What I want to achieve in my data API is the following:

Create some kind of guard(?) which I can place around certain api routes which checks if a Authorization header is present. Then it needs to do a call to a different API to check if the token is valid. If this fails, it returns an error, otherwise it continues to do the wanted request.

I 'm new to node, and I don't know the correct and most efficient way to do this. I don't have enough knowledge, so I tried googling it, but with no result.

I'm not asking you guys to write this for me, I'm just looking for ideas on how to do this, so I can research it more in depth, because right now I don't know what to look for or if this is even possible.

Thanks for your help!

EDIT: Here's how I currently handle a request

Route

  /**
   * Add survey for a participant
   *
   * URL: /participant/survey
   * METHOD: POST
   */
  router.post('/participant/survey', function(req, res) {
    var bodyValidation = iValidator.json_schema(
      schema.addSurvey,
      req.body,
      'survey'
    );
    if (bodyValidation.valid == false) {
      return res.status(422).send(bodyValidation.errorMessage);
    }
    participantService
      .addSurvey(req.body)
      .then(data => {
        res.status(200).send({ success: true, survey: data });
      })
      .catch(err => {
        res.status(422).send(err);
      });
  });

Service

function addSurvey(survey) {
  return new Promise((resolve, reject) => {
    participantModel
      .addSurvey(survey)
      .then(data => {
        survey.id = data.insertId;
        resolve(survey);
      })
      .catch(err => {
        reject(err);
      });
  });
}

Model

function addSurvey(survey) {
  return new Promise((resolve, reject) => {
    db.query(
      'INSERT INTO ...',
      (error, result) => {
        if (error) {
          dbFunc.connectionRelease;
          reject(error);
        } else {
          dbFunc.connectionRelease;
          resolve(result);
        }
      }
    );
  });
}
Nicolas
  • 4,526
  • 17
  • 50
  • 87
  • 1
    Hi! Please read through the [help], in particular [*How do I ask a good question?*](/help/how-to-ask) It will make it a **lot** easier for people to help you if you show us a [mcve] of one of the requests where you need to do this, and an example of the authorization check code. – T.J. Crowder Aug 08 '18 at 12:09
  • 1
    @T.J.Crowder Thanks for explaining how I can improve my question.

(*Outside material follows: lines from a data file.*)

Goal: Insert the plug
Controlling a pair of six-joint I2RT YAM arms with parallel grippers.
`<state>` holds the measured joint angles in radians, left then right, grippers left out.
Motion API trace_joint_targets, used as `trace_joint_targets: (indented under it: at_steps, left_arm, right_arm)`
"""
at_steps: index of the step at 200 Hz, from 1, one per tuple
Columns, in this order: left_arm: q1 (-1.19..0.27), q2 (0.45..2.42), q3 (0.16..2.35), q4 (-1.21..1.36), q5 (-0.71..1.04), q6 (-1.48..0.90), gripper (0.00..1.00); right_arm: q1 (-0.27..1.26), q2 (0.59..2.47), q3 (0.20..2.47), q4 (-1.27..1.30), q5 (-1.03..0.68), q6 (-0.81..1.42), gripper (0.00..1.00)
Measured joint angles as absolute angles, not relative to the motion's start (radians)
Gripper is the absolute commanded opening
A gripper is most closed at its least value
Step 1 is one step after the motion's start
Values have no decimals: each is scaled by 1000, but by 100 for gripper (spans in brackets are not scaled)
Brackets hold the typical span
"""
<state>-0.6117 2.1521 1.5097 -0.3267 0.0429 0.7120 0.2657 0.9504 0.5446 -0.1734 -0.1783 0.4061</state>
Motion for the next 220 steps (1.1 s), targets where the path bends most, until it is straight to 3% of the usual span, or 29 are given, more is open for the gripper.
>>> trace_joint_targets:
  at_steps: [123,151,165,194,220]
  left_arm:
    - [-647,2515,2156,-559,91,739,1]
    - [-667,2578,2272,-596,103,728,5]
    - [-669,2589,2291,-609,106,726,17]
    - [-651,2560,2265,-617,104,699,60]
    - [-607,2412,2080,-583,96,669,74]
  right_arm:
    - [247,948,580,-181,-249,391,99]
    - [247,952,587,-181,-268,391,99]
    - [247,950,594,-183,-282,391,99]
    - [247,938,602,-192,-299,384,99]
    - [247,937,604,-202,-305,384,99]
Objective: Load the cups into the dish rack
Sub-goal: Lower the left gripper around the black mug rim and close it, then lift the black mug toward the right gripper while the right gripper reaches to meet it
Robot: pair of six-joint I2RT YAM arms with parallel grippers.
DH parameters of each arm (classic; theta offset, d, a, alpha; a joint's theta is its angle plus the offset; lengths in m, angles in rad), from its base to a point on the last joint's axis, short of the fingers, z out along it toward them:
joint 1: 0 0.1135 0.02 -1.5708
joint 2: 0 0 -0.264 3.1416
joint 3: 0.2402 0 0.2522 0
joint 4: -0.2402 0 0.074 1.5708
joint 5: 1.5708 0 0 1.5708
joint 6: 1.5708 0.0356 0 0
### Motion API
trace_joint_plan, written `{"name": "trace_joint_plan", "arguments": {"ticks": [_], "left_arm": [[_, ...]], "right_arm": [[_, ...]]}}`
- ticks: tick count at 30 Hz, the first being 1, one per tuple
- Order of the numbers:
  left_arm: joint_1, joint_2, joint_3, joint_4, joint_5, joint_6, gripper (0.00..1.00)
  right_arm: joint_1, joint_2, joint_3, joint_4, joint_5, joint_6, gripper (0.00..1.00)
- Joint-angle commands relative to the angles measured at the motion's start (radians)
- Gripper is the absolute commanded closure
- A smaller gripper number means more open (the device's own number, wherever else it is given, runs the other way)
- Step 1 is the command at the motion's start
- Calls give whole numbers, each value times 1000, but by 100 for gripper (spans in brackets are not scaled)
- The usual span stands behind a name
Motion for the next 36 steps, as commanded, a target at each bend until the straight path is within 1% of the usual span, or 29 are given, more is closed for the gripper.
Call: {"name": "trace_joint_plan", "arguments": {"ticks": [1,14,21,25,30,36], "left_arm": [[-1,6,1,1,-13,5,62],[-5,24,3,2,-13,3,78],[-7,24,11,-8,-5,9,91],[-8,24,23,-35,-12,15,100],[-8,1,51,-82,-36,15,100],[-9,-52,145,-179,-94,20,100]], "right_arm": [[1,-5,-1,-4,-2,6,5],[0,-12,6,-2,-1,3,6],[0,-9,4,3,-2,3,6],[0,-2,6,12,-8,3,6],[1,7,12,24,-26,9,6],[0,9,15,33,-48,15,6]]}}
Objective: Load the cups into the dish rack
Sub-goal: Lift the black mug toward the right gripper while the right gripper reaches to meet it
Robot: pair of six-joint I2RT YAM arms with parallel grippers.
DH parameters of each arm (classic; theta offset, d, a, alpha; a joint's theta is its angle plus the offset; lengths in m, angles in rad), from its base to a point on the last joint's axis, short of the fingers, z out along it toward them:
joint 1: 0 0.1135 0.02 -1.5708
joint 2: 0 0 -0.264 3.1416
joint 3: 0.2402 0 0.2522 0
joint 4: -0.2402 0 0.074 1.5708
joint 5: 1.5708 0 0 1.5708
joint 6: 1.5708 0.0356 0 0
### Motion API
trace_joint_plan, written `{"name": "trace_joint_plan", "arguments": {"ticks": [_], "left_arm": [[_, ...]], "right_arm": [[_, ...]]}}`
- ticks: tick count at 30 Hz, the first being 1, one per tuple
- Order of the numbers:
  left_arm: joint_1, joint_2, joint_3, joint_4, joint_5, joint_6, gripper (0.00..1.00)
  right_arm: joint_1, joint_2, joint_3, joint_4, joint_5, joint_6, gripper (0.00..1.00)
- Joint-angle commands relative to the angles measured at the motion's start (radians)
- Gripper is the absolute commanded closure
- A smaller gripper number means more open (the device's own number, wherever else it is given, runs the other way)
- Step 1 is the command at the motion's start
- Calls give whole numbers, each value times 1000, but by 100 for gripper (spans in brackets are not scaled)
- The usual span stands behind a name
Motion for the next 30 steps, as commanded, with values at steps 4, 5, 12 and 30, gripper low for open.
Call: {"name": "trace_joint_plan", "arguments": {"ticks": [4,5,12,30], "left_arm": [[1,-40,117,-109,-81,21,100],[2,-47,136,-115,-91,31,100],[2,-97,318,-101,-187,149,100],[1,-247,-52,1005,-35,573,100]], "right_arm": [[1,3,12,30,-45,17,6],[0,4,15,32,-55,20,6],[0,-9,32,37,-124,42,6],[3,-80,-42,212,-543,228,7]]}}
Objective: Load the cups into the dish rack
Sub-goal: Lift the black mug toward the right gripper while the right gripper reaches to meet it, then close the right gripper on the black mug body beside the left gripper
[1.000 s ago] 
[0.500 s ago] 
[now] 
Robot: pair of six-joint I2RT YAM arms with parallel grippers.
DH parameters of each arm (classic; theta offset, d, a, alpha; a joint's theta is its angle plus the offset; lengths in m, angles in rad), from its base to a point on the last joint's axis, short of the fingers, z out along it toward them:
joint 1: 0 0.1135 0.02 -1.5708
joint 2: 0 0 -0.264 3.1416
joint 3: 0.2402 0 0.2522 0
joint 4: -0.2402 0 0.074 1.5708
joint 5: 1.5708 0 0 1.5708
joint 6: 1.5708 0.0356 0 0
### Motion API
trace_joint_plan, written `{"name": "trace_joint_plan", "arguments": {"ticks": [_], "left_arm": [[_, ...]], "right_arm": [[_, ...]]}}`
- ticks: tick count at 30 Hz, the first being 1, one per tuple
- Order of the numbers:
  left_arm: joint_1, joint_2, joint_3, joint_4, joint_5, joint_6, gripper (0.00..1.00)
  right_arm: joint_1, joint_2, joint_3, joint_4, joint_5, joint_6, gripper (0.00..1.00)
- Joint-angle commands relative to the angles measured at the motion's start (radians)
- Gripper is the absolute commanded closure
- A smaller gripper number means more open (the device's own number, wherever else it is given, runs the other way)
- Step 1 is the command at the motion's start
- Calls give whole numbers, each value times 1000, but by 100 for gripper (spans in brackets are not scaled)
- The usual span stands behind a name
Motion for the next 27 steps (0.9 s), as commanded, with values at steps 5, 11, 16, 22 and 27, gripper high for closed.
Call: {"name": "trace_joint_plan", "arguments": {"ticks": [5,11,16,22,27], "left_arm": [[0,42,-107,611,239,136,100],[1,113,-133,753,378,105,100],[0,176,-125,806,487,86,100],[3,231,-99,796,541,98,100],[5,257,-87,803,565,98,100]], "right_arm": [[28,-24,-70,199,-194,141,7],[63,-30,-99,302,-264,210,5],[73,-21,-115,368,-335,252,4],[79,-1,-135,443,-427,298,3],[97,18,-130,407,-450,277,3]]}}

I added some code to make it more clear – Nicolas Aug 08 '18 at 12:17
  • What does the authorization code look like? – T.J. Crowder Aug 08 '18 at 12:21
  • Side note: The service exhibits the [`Promise` constructor anti-pattern](https://stackoverflow.com/questions/23803743/what-is-the-explicit-promise-construction-antipattern-and-how-do-i-avoid-it). You don't need, or want, `new Promise` in it; you *already* have a promise, from `addSurvey`. Just return the result of chaining on it: https://pastebin.com/c2UmdNh5 – T.J. Crowder Aug 08 '18 at 12:21
  • @T.J.Crowder I don't have access to that code – Nicolas Aug 08 '18 at 12:30
  • 1
    We don't need to see the internals, we need to know how you *call* it to get authorization. But in any case, the two answers you already have should be sufficient to let you figure this out. – T.J. Crowder Aug 08 '18 at 12:31

2 Answers2

2

For node your express API routes are processed as first come first serve. So typically all of the end points you want to expose publicly are defined first, followed by any routes which are protected by some auth middleware.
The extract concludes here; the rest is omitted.